**RECORDS PROVIDED**
⟨
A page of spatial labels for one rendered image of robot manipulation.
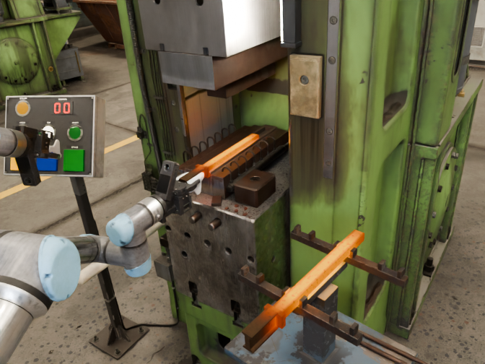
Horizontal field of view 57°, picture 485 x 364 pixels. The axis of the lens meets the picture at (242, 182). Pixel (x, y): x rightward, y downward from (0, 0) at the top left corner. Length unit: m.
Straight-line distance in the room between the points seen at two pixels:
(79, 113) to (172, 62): 0.44
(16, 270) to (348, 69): 0.89
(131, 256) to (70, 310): 1.35
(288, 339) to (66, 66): 5.83
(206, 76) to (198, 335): 1.06
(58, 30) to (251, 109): 4.92
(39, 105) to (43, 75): 4.52
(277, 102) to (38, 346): 1.60
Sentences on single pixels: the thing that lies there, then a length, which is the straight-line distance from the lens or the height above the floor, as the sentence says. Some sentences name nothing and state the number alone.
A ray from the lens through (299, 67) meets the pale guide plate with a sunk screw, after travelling 1.25.
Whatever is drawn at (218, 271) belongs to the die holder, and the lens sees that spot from 1.54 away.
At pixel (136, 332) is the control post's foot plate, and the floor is 0.01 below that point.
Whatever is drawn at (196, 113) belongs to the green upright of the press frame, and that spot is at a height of 1.09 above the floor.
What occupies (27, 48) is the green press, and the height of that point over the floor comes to 0.62.
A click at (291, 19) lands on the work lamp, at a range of 1.22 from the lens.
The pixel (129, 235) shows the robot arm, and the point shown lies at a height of 0.99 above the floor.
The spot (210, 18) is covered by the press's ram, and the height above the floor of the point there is 1.46.
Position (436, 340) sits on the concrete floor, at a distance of 2.30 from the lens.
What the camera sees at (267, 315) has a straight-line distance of 0.93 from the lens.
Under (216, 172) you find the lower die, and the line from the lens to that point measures 1.42.
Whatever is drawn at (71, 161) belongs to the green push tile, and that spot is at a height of 1.01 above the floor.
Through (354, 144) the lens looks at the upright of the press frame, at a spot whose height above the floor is 1.12.
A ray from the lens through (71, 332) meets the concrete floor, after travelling 2.45.
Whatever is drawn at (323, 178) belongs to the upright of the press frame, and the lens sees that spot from 1.36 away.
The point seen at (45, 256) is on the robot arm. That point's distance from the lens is 0.88.
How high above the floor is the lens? 1.64
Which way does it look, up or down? 29 degrees down
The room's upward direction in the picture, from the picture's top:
⟩
**ABOUT THIS TASK**
Write out all the data exactly, minus pictures.

**RESULT**
A page of spatial labels for one rendered image of robot manipulation.
Horizontal field of view 57°, picture 485 x 364 pixels. The axis of the lens meets the picture at (242, 182). Pixel (x, y): x rightward, y downward from (0, 0) at the top left corner. Length unit: m.
Straight-line distance in the room between the points seen at two pixels:
(79, 113) to (172, 62): 0.44
(16, 270) to (348, 69): 0.89
(131, 256) to (70, 310): 1.35
(288, 339) to (66, 66): 5.83
(206, 76) to (198, 335): 1.06
(58, 30) to (251, 109): 4.92
(39, 105) to (43, 75): 4.52
(277, 102) to (38, 346): 1.60
Sentences on single pixels: the thing that lies there, then a length, which is the straight-line distance from the lens or the height above the floor, as the sentence says. Some sentences name nothing and state the number alone.
A ray from the lens through (299, 67) meets the pale guide plate with a sunk screw, after travelling 1.25.
Whatever is drawn at (218, 271) belongs to the die holder, and the lens sees that spot from 1.54 away.
At pixel (136, 332) is the control post's foot plate, and the floor is 0.01 below that point.
Whatever is drawn at (196, 113) belongs to the green upright of the press frame, and that spot is at a height of 1.09 above the floor.
What occupies (27, 48) is the green press, and the height of that point over the floor comes to 0.62.
A click at (291, 19) lands on the work lamp, at a range of 1.22 from the lens.
The pixel (129, 235) shows the robot arm, and the point shown lies at a height of 0.99 above the floor.
The spot (210, 18) is covered by the press's ram, and the height above the floor of the point there is 1.46.
Position (436, 340) sits on the concrete floor, at a distance of 2.30 from the lens.
What the camera sees at (267, 315) has a straight-line distance of 0.93 from the lens.
Under (216, 172) you find the lower die, and the line from the lens to that point measures 1.42.
Whatever is drawn at (71, 161) belongs to the green push tile, and that spot is at a height of 1.01 above the floor.
Through (354, 144) the lens looks at the upright of the press frame, at a spot whose height above the floor is 1.12.
A ray from the lens through (71, 332) meets the concrete floor, after travelling 2.45.
Whatever is drawn at (323, 178) belongs to the upright of the press frame, and the lens sees that spot from 1.36 away.
The point seen at (45, 256) is on the robot arm. That point's distance from the lens is 0.88.
How high above the floor is the lens? 1.64
Which way does it look, up or down? 29 degrees down
The room's upward direction in the picture, from the picture's top:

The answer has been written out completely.